Scandals lead Scott Pruitt to resign as EPA administrator
Past energy lobbyist will be interim chief
WASHINGTON — Scott Pruitt, the former Oklahoma attorney general who relentlessly pursued President Donald Trump’s promises of deregulation at the Environmental Protection Agency, resigned Thursday after a cascade of controversies over his lavish spending, ethical lapses and controversial management decisions finally eroded the president’s confidence in one of his most ardent Cabinet members.
Pruitt’s reputation as a dogged deregulator and outspoken booster of the president allowed him to weather a litany of ethics scandals in recent months, including questions about taxpayer-funded first-class travel, a discounted condo rental from a District of Columbia lobbyist and the installation of a $43,000 soundproof phone booth in his office.
But revelations about his behavior continued to mount, including reports that he repeatedly enlisted subordinates to help him search for housing, book personal travel and even help search for a six-figure job for his wife. That quest included setting up a call with Chick-fil-A executives.
In recent weeks, an exodus of trusted staffers left Pruitt increasingly isolated, and some once-loyal Republican lawmakers wearied of defending him.
On Thursday, President Trump called Pruitt’s top deputy, Andrew Wheeler, to inform him that he would be taking the helm of the agency, according to an individual who spoke on the condition of anonymity because of the sensitivity of the matter.
Soon after, Trump announced in a two-part tweet that he had accepted Pruitt’s resignation. “Within the Agency Scott has done an outstanding job, and I will always be thankful to him for this,” Trump wrote.
Wheeler, a former Senate staffer and EPA employee who spent the past decade representing coal, mining and other energy companies, will become acting administrator on Monday, Trump tweeted.
The departure marked a precipitous fall for Pruitt, who during his roughly 16 months in office took steps to reverse more than a dozen major Obama-era regulations and overhauled key elements of the agency’s approach to scientific research.
In the early months of the Trump administration, when other Cabinet members were struggling to recruit deputies and navigate their departments, Pruitt was already unraveling federal restrictions on greenhouse-gas emissions and toxic waste discharge from coal-fired power plants. He declined to ban a commonly used pesticide linked to potential neurological brain damage in fetuses, as the agency had previously proposed.
Most prominently, he pushed Trump to announce a U.S. withdrawal from the landmark Paris climate accord. He not only questioned the science of climate change but also the overwhelming scientific consensus that human activity is the primary contributor to global warming.

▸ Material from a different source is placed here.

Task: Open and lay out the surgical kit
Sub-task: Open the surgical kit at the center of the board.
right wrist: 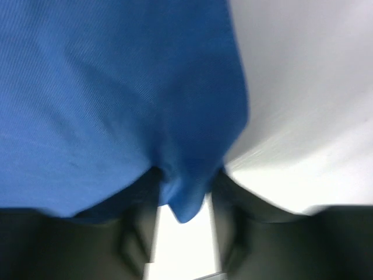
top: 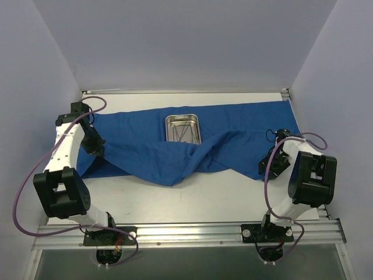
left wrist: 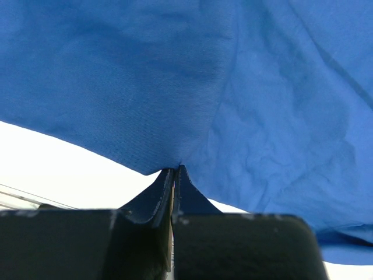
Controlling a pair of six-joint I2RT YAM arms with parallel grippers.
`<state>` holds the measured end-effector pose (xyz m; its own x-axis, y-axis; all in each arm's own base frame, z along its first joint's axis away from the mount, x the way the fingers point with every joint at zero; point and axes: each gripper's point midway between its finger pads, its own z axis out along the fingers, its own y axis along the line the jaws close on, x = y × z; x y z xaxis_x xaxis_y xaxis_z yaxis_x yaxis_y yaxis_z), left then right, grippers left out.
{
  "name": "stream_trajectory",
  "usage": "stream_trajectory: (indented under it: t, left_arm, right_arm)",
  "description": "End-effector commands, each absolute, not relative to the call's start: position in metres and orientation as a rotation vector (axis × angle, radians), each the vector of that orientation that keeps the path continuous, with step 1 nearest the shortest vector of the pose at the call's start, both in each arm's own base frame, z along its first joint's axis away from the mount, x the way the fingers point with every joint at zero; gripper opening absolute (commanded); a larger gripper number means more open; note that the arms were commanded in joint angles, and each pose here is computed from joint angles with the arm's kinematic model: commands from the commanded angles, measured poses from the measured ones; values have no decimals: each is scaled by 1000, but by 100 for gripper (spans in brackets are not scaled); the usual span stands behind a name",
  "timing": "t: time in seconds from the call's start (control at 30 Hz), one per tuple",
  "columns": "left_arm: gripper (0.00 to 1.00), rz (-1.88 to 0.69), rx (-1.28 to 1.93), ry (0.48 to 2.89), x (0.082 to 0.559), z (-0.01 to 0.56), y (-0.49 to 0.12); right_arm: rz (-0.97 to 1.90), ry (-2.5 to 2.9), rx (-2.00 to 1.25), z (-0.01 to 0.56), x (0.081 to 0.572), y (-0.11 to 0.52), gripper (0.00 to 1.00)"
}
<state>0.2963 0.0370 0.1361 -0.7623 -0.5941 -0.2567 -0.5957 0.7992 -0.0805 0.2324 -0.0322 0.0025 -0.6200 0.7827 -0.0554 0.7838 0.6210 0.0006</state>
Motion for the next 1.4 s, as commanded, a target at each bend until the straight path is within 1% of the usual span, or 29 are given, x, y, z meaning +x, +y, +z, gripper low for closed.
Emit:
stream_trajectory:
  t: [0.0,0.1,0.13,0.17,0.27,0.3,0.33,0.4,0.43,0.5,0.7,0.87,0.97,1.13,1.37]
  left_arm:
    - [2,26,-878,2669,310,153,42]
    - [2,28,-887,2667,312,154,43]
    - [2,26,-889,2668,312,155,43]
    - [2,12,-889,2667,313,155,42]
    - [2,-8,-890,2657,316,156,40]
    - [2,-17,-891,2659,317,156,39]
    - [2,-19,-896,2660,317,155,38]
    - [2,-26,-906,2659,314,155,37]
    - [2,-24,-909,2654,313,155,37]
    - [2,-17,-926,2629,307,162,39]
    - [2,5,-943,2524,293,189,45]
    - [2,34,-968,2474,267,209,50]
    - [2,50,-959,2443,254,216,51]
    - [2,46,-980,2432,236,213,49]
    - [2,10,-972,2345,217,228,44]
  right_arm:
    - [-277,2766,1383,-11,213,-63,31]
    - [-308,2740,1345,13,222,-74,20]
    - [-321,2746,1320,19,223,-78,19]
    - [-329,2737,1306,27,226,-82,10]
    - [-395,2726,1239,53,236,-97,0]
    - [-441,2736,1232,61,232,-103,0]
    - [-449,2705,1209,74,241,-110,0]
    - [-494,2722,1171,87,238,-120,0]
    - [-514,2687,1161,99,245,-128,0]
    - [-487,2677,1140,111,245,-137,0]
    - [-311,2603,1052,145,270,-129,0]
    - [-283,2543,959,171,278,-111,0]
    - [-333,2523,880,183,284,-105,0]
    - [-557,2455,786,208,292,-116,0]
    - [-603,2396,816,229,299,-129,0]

The moves, coupled with Pruitt’s penchant for secrecy, made him a lightning rod for controversy. He refused to release his schedule in advance or transcripts of his speeches to industry groups. He installed biometric locks on doors and constructed the soundproof phone booth steps from his office.
From his third-floor, woodpaneled suite, Pruitt largely insulated himself from career staff, many of whom had worked to craft the policies he sought to dismantle. Meanwhile, through buyouts and a hiring freeze, he proudly shrank the EPA’s workforce to levels not seen since the 1980s.
Pruitt unrelentingly steered the agency in the direction long sought by those being regulated, a shift he defended as providing regulatory certainty, handing greater power to states and saving companies money in compliance costs.
Critics described his approach as nothing short of an assault on the agency’s mission, its employees and on science. Supporters applauded his willingness to wrangle an agency many conservatives view as prone to overreach and, as Pruitt recently said, “a bastion of liberalism.”